Return each entry word for word and skip its pictures.

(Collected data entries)
━━━━━━━━━━━━━━━━
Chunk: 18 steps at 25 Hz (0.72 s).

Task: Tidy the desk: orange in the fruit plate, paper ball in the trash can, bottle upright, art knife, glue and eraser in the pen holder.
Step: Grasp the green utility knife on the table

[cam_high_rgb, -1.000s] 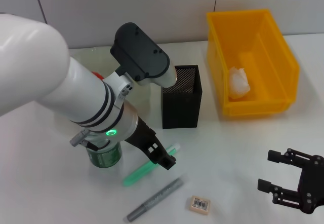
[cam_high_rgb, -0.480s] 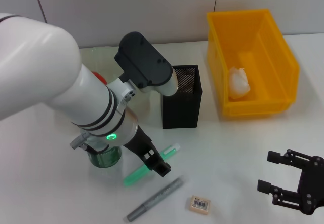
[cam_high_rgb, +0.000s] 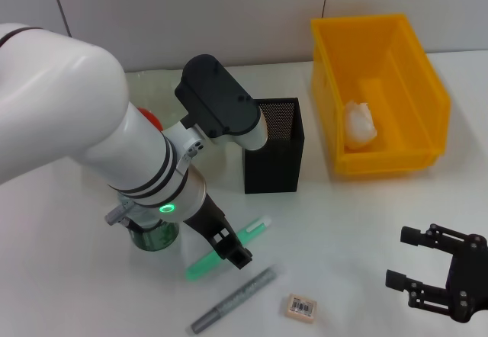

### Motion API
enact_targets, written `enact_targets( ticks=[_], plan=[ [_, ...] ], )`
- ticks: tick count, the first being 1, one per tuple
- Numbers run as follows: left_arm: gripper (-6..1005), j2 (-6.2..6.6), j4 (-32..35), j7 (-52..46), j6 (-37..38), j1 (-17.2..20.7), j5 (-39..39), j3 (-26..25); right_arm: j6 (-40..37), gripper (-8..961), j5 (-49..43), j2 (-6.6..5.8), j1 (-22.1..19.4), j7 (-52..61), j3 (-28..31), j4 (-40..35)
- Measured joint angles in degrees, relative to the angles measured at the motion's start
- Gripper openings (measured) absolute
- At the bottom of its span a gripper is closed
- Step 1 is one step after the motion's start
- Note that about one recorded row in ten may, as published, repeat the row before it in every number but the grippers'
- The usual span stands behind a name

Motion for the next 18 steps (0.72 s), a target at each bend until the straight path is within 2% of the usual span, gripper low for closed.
enact_targets(
  ticks=[8, 18],
  plan=[
    [686, 0.0, -1.28, 0.53, -0.07, -0.4, -0.36, 0.2, 0.07, 683, 0.0, 0.0, 0.05, 0.1, 0.0, -0.01],
    [607, 0.0, -3.13, 0.58, -0.09, -0.83, -0.4, 0.76, 0.17, 679, 0.0, 0.0, 0.09, 0.3, -0.05, 0.0]
  ],
)
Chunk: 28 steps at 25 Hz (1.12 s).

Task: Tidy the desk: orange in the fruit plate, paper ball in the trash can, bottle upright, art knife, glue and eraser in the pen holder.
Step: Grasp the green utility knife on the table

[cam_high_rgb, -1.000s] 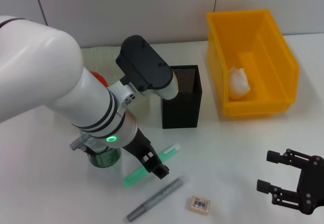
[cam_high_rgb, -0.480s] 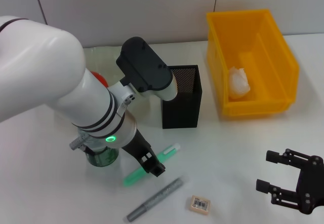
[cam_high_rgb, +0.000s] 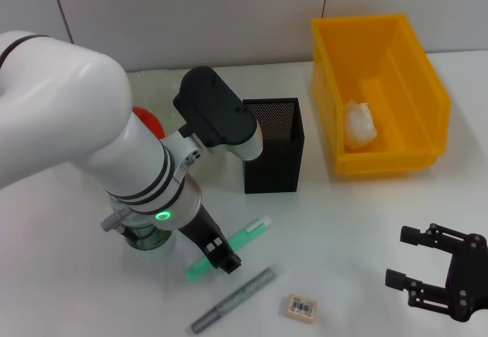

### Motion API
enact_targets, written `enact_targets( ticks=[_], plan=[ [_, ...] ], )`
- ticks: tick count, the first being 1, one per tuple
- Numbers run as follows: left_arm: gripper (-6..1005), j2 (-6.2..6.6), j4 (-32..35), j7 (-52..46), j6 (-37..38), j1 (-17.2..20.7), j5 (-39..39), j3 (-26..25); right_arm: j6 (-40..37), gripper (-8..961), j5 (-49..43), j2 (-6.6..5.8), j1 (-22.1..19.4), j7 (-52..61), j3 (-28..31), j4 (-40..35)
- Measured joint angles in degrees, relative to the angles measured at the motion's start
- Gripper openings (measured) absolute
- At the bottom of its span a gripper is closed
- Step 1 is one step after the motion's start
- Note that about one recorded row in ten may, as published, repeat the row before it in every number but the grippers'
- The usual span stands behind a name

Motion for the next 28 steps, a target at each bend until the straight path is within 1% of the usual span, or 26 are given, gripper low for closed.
enact_targets(
  ticks=[13, 20, 28],
  plan=[
    [531, 0.0, -0.76, 0.01, 0.34, -0.83, 0.2, 0.45, 0.13, 673, -0.02, 0.0, 0.0, 0.01, -0.11, -0.09],
    [436, 0.0, -0.81, 0.01, 0.82, -0.96, 0.22, 0.5, 0.13, 670, -0.08, 0.0, 0.0, 0.08, -0.69, -0.17],
    [437, 0.0, -1.12, 0.01, 1.06, -1.18, 0.32, 0.7, 0.13, 667, -0.09, 0.0, 0.0, 0.12, -0.66, -0.18]
  ],
)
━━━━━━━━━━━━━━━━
### Task output
Chunk: 18 steps at 25 Hz (0.72 s).

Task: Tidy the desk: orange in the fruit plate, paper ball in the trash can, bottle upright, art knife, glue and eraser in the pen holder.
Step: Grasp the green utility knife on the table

[cam_high_rgb, -1.000s] 
[cam_high_rgb, -0.480s] 
[cam_high_rgb, +0.000s] 

### Motion API
enact_targets, written `enact_targets( ticks=[_], plan=[ [_, ...] ], )`
- ticks: tick count, the first being 1, one per tuple
- Numbers run as follows: left_arm: gripper (-6..1005), j2 (-6.2..6.6), j4 (-32..35), j7 (-52..46), j6 (-37..38), j1 (-17.2..20.7), j5 (-39..39), j3 (-26..25); right_arm: j6 (-40..37), gripper (-8..961), j5 (-49..43), j2 (-6.6..5.8), j1 (-22.1..19.4), j7 (-52..61), j3 (-28..31), j4 (-40..35)
- Measured joint angles in degrees, relative to the angles measured at the motion's start
- Gripper openings (measured) absolute
- At the bottom of its span a gripper is closed
- Step 1 is one step after the motion's start
- Note that about one recorded row in ten may, as published, repeat the row before it in every number but the grippers'
- The usual span stands behind a name

Motion for the next 18 steps (0.72 s), a target at each bend until the straight path is within 2% of the usual span, gripper low for closed.
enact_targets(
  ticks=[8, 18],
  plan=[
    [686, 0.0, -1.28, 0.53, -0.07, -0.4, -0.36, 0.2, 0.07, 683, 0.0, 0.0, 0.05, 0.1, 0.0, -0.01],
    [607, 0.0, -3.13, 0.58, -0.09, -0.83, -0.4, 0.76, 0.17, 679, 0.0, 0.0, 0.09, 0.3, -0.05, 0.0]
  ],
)
Chunk: 28 steps at 25 Hz (1.12 s).

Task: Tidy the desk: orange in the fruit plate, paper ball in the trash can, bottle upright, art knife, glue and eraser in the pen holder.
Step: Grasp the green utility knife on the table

[cam_high_rgb, -1.000s] 
[cam_high_rgb, -0.480s] 
[cam_high_rgb, +0.000s] 

### Motion API
enact_targets, written `enact_targets( ticks=[_], plan=[ [_, ...] ], )`
- ticks: tick count, the first being 1, one per tuple
- Numbers run as follows: left_arm: gripper (-6..1005), j2 (-6.2..6.6), j4 (-32..35), j7 (-52..46), j6 (-37..38), j1 (-17.2..20.7), j5 (-39..39), j3 (-26..25); right_arm: j6 (-40..37), gripper (-8..961), j5 (-49..43), j2 (-6.6..5.8), j1 (-22.1..19.4), j7 (-52..61), j3 (-28..31), j4 (-40..35)
- Measured joint angles in degrees, relative to the angles measured at the motion's start
- Gripper openings (measured) absolute
- At the bottom of its span a gripper is closed
- Step 1 is one step after the motion's start
- Note that about one recorded row in ten may, as published, repeat the row before it in every number but the grippers'
- The usual span stands behind a name

Motion for the next 28 steps, a target at each bend until the straight path is within 1% of the usual span, or 26 are given, gripper low for closed.
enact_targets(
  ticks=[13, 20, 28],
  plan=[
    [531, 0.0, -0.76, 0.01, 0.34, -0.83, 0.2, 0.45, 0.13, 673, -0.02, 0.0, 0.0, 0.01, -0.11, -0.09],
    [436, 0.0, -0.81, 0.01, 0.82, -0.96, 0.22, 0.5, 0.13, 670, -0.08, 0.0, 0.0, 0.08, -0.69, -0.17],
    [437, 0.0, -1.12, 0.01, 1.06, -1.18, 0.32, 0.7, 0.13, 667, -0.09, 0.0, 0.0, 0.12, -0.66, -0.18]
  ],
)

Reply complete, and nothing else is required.